Statement of Cardinal Pietro Parolin, Secretary of State
The Report on the Holy See’s institutional knowledge and decision-making process related to former Cardinal Theodore Edgar McCarrick, which the Secretariat of State drew up on the Pope’s mandate, is published today. It is a substantial text, which has involved a careful examination of all the relevant documentation of the archives in the Holy See, at the Nunciature in Washington and in the dioceses of the United States involved in various ways. The complex investigation was also integrated with information obtained from interviews with witnesses and persons with knowledge of the facts, in order to obtain as complete a picture as possible and a more detailed and accurate knowledge of the relevant information.

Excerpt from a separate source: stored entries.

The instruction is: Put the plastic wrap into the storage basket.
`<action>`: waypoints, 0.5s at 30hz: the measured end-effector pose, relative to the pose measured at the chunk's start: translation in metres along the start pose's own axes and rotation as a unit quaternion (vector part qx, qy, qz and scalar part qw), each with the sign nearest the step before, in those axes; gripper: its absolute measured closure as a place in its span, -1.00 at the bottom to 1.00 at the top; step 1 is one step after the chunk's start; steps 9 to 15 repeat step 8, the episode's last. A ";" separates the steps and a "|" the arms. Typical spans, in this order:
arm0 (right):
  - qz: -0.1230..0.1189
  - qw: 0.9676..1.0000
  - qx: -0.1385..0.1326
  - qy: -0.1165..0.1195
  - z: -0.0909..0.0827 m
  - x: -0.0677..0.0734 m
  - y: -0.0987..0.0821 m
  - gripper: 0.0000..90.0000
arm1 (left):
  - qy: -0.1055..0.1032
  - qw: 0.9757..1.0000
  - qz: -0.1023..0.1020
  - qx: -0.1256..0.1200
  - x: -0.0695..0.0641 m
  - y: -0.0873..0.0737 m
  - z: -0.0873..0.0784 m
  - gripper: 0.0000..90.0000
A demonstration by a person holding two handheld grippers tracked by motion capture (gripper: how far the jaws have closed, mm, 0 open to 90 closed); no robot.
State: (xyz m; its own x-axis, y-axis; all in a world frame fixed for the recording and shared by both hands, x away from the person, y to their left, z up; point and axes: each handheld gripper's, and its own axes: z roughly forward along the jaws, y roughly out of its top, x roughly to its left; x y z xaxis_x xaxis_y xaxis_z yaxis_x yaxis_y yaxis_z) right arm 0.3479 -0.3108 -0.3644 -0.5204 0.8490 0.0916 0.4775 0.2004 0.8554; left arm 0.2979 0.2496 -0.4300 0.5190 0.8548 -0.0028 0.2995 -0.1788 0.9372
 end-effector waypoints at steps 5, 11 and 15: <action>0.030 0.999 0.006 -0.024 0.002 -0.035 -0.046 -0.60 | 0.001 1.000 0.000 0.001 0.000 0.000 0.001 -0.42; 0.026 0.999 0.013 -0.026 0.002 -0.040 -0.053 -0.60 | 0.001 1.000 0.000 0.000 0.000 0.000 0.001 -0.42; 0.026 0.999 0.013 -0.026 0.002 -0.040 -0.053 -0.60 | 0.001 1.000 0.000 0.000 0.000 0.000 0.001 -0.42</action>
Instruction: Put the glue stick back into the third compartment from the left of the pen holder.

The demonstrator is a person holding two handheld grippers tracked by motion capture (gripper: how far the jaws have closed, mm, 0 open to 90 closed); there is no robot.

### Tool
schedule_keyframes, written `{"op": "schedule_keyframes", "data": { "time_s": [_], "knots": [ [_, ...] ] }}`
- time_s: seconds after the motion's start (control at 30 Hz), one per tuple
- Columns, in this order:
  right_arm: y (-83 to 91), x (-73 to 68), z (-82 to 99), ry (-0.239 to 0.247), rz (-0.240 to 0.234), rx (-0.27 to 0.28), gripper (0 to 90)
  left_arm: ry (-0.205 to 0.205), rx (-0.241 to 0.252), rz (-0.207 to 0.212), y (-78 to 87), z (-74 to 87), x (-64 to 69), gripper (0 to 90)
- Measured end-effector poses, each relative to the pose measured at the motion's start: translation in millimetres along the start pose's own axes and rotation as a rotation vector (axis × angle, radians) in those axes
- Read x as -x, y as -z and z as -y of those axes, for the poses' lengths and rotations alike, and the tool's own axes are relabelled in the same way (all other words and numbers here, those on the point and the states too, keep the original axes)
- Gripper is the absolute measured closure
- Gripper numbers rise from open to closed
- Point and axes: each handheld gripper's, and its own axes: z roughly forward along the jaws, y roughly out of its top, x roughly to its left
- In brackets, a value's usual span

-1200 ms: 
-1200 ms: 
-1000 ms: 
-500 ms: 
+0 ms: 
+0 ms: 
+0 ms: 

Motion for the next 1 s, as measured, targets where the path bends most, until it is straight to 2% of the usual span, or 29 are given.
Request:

We publish the Report with sorrow for the wounds that these events have caused to the victims, their families, the Church in the United States, and the Universal Church. As the Pope has done, I too was able to view the testimonies of the victims contained in the Acta on which the Report is based, and which have been deposited in the Holy See archives. Their contribution has been fundamental. In his Letter to the People of God of August 2018, the Holy Father Francis wrote, with regard to the abuse of minors, “With shame and repentance, we acknowledge as an ecclesial community that we were not where we should have been, that we did not act in a timely manner, realising the magnitude and the gravity of the damage done to so many lives”.
As may be seen from the size of the report and from the quantity of documents and information contained therein, the truth has been pursued, offering useful material to answer the questions raised by the matter. The investigation, as is well known, took two years of work and now that the text is made public it is possible to understand why it has taken time. The invitation I would like to address to anyone seeking answers is to read the entire document and not to be misled into believing that the truth can be found in one part rather than another. Only from the overall view and knowledge, in its entirety, of what was reconstructed of the decision-making processes that concerned the former Cardinal McCarrick, will it be possible to understand what happened.
In the last two years, while the investigation that led to this Report was conducted, we have taken significant steps forward to ensure greater attention to the protection of minors and more effective interventions to avoid that certain decisions made in the past be repeated. The canon law has been enriched by the Motu proprio Vos estis lux mundi, which provides for the creation of stable mechanisms to receive reports of abuse and establishes a clear procedure to investigate the reports of bishops who have committed crimes or who have protected those responsible. And in addition to the Motu proprio, there are the instruments created following the February 2019 meeting on the protection of minors. I think, for example, of the intervention of last December, concerning the pontifical secret on complaints, trials and decisions concerning cases of abuse of children and vulnerable people; and on cases of failure to report, or covering up abusers. I am also thinking of the publication of the Vademecum on procedures in dealing with cases of child abuse, published last July by the Congregation for the Doctrine of the Faith.
“Looking back to the past, no effort to beg pardon and to seek to repair the harm done will ever be sufficient”, wrote the Holy Father in his Letter to the People of God, and he added: “Looking ahead to the future, no effort must be spared to create a culture able to prevent such situations from happening, but also to prevent the possibility of their being covered up and perpetuated. The pain of the victims and their families is also our pain, and so it is urgent that we once more reaffirm our commitment to ensure the protection of minors and of vulnerable adults”. Reading the document will show that all procedures, including the appointment of bishops, depend on the commitment and honesty of the people concerned. No procedure, even the most detailed, is free from error because it involves the consciences and decisions of men and women. But the Report will also have an effect in this respect: in making all those involved in such choices more aware of the weight of their decisions or omissions. These are pages that encourage us to reflect deeply and ask ourselves what more we can do in the future, learning from the painful experiences of the past.
I would like to conclude by saying that pain is accompanied by an outlook of hope. For these facts not to be repeated, alongside more effective norms, we need a conversion of hearts. We need credible pastors who proclaim the Gospel, and we must all be well aware that this is only possible with the grace of the Holy Spirit, trusting in the words of Jesus: “Without me you can do nothing”.